Population (2022-12-31)
- • Total: 12,305
- • Density: 85/km^{2} (220/sq mi)
- Time zone: UTC+01:00 (CET)
- • Summer (DST): UTC+02:00 (CEST)
- Postal codes: 04654
- Dialling codes: 034348
- Vehicle registration: L, BNA, GHA, GRM, MTL, WUR
- Website: www.frohburg.de

= Frohburg =

Frohburg (/de/) is a town in the Leipzig district, in Saxony, Germany. It is situated 11 km northeast of Altenburg, and 34 km southeast of Leipzig.

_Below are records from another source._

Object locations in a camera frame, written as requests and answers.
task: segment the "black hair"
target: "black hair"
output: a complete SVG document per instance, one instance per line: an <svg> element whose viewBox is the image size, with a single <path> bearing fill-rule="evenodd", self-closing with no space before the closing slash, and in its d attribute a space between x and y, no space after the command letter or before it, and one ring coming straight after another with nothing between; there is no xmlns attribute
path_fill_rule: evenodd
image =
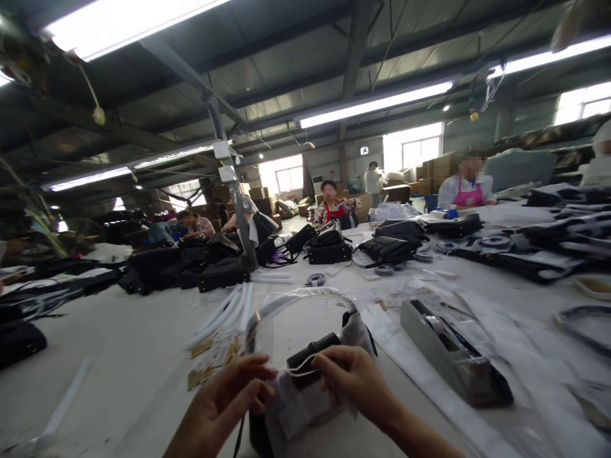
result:
<svg viewBox="0 0 611 458"><path fill-rule="evenodd" d="M197 218L199 215L189 210L182 210L177 213L176 219L180 221L181 219L188 218L189 216L195 216Z"/></svg>
<svg viewBox="0 0 611 458"><path fill-rule="evenodd" d="M330 184L331 186L333 186L333 189L335 191L337 191L337 183L333 180L324 180L321 184L320 184L320 188L323 190L325 189L325 186Z"/></svg>

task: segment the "window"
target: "window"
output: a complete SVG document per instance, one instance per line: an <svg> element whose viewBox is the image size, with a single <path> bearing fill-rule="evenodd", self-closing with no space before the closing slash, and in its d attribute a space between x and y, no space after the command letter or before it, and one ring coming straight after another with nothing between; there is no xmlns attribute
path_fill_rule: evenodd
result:
<svg viewBox="0 0 611 458"><path fill-rule="evenodd" d="M611 81L565 92L558 98L554 125L611 111Z"/></svg>
<svg viewBox="0 0 611 458"><path fill-rule="evenodd" d="M191 199L191 205L205 205L206 198L203 195L196 196L197 198L195 200L193 199L193 195L199 189L199 186L199 180L194 179L168 186L165 190L177 196ZM172 206L177 211L184 210L188 207L188 204L184 200L178 200L171 196L167 196L167 198L172 202Z"/></svg>
<svg viewBox="0 0 611 458"><path fill-rule="evenodd" d="M261 185L270 194L289 192L304 187L304 161L302 155L291 156L259 164Z"/></svg>
<svg viewBox="0 0 611 458"><path fill-rule="evenodd" d="M115 208L113 208L114 211L119 211L119 210L125 210L125 205L123 204L123 199L120 197L117 197L115 199Z"/></svg>
<svg viewBox="0 0 611 458"><path fill-rule="evenodd" d="M384 135L384 169L417 167L441 154L442 122Z"/></svg>

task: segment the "red apron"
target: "red apron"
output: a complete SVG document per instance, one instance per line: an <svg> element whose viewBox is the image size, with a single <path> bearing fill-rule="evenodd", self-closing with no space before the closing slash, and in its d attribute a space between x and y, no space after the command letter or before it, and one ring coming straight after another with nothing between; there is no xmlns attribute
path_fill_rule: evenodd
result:
<svg viewBox="0 0 611 458"><path fill-rule="evenodd" d="M336 208L335 211L330 211L329 206L325 202L325 209L327 210L327 220L325 221L325 223L331 221L331 218L339 218L340 216L347 215L346 210L344 208L344 203L340 205L339 209Z"/></svg>

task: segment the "light fixture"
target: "light fixture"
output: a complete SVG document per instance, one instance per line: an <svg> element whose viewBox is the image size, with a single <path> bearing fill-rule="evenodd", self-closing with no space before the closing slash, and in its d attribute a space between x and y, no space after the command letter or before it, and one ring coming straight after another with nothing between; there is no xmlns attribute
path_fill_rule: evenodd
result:
<svg viewBox="0 0 611 458"><path fill-rule="evenodd" d="M47 25L62 50L89 62L228 0L97 0Z"/></svg>
<svg viewBox="0 0 611 458"><path fill-rule="evenodd" d="M498 76L502 76L503 74L516 73L522 70L540 67L559 60L569 59L570 57L608 48L609 46L611 46L611 35L583 41L582 43L571 45L564 51L557 53L551 53L548 51L541 54L524 57L522 59L511 60L507 63L507 65L505 65L504 69L501 66L493 67L491 69L493 72L488 76L488 79L496 78Z"/></svg>
<svg viewBox="0 0 611 458"><path fill-rule="evenodd" d="M310 118L298 120L298 122L301 124L301 128L308 128L332 121L338 121L341 119L350 118L352 116L363 115L371 111L390 108L393 106L426 99L427 97L444 94L452 89L453 85L454 83L452 81L447 81L434 86L415 89L402 94L391 95L390 97L385 97L383 99L365 102L347 108L336 109L329 111L328 113L317 114L316 116L312 116Z"/></svg>
<svg viewBox="0 0 611 458"><path fill-rule="evenodd" d="M102 173L95 175L87 175L66 181L64 183L52 183L43 185L43 189L52 191L64 191L66 189L75 188L77 186L83 186L84 184L95 183L96 181L102 181L109 178L115 178L122 175L129 175L131 170L128 167L119 167L118 169L107 170Z"/></svg>

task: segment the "left hand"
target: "left hand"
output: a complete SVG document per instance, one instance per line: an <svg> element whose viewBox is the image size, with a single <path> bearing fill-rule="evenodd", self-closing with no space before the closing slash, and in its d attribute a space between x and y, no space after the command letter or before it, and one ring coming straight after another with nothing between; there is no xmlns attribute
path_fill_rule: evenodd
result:
<svg viewBox="0 0 611 458"><path fill-rule="evenodd" d="M277 377L264 364L269 356L254 354L228 365L195 395L164 458L215 457L248 410L261 415L274 391L265 383Z"/></svg>

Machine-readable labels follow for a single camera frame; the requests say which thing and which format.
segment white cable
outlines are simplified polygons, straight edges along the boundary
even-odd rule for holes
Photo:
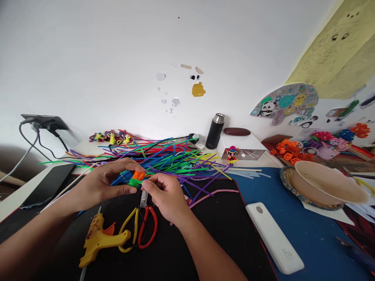
[[[22,156],[21,160],[17,163],[17,165],[13,168],[12,171],[10,171],[9,174],[7,174],[5,177],[3,177],[1,180],[0,180],[0,183],[5,180],[7,177],[9,177],[17,168],[18,166],[21,164],[21,162],[25,159],[26,155],[28,155],[28,153],[30,152],[30,150],[33,148],[33,146],[36,144],[36,142],[38,141],[38,138],[39,136],[36,135],[36,138],[34,140],[34,143],[30,146],[30,148],[26,151],[26,153],[24,154],[24,156]]]
[[[23,132],[22,132],[22,125],[23,124],[20,124],[20,126],[18,127],[18,131],[20,132],[20,134],[21,134],[21,136],[24,138],[24,140],[25,141],[27,141],[30,145],[32,145],[31,144],[31,142],[25,137],[25,135],[23,134]],[[46,155],[44,155],[44,153],[43,152],[41,152],[36,146],[34,146],[34,145],[32,145],[36,150],[38,150],[39,151],[39,153],[40,154],[42,154],[45,158],[47,158],[49,161],[52,161],[51,159],[49,159]]]
[[[90,170],[92,167],[94,167],[96,164],[98,163],[94,163],[92,164],[90,167],[88,167],[82,174],[80,174],[75,180],[73,180],[73,182],[71,184],[69,184],[67,187],[65,187],[55,198],[52,199],[51,202],[49,202],[49,204],[47,206],[45,206],[43,208],[43,210],[41,210],[40,212],[43,212],[45,209],[47,209],[49,206],[51,206],[57,199],[59,199],[61,197],[61,195],[69,188],[71,187],[77,180],[79,180],[84,173],[86,173],[88,170]]]

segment beige bowl
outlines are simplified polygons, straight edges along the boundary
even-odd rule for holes
[[[321,205],[363,204],[368,194],[340,172],[309,161],[298,161],[292,175],[293,187],[307,199]]]

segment forearm
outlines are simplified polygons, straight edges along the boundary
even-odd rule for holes
[[[0,280],[28,280],[51,254],[76,216],[59,201],[0,245]]]
[[[184,236],[200,281],[247,280],[192,212],[176,226]]]

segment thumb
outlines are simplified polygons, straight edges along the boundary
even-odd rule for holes
[[[131,187],[129,185],[117,185],[109,187],[105,195],[107,199],[110,199],[116,196],[132,193],[137,193],[137,189],[135,187]]]
[[[162,193],[162,190],[150,180],[144,180],[142,187],[155,199]]]

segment white desk
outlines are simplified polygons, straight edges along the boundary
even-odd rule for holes
[[[107,142],[88,142],[87,140],[80,142],[73,150],[85,154],[85,155],[98,155],[103,153],[102,148],[98,148],[98,146],[105,146],[108,145]],[[217,153],[217,150],[208,150],[207,153]],[[226,164],[226,160],[224,159],[215,159],[218,163]],[[43,180],[43,178],[51,171],[53,167],[66,165],[68,163],[54,163],[50,164],[46,169],[41,171],[35,177],[33,177],[30,181],[25,183],[22,187],[8,196],[5,200],[0,203],[0,222],[7,218],[11,213],[13,213],[26,199],[27,197],[33,192],[33,190],[38,186],[38,184]],[[270,155],[269,151],[266,152],[257,160],[257,161],[248,161],[248,164],[236,164],[236,167],[283,167],[281,162],[277,159],[277,157]],[[73,170],[74,174],[81,174],[87,167],[76,167]]]

It includes the village of Flößberg and the town Kohren-Sahlis.

== History ==

Frohburg castle was first mentioned in documents at the end of the 10th century, the first documentary mention of the settlement itself dates from 1198, and in 1233 it is known as a town (oppidum), although it had no explicit town privileges and was directly ruled by the lord of the castle, which at this time was the burgrave of Altenburg. Town privileges were only awarded to Frohburg in 1831, and the first mayor elected three years later.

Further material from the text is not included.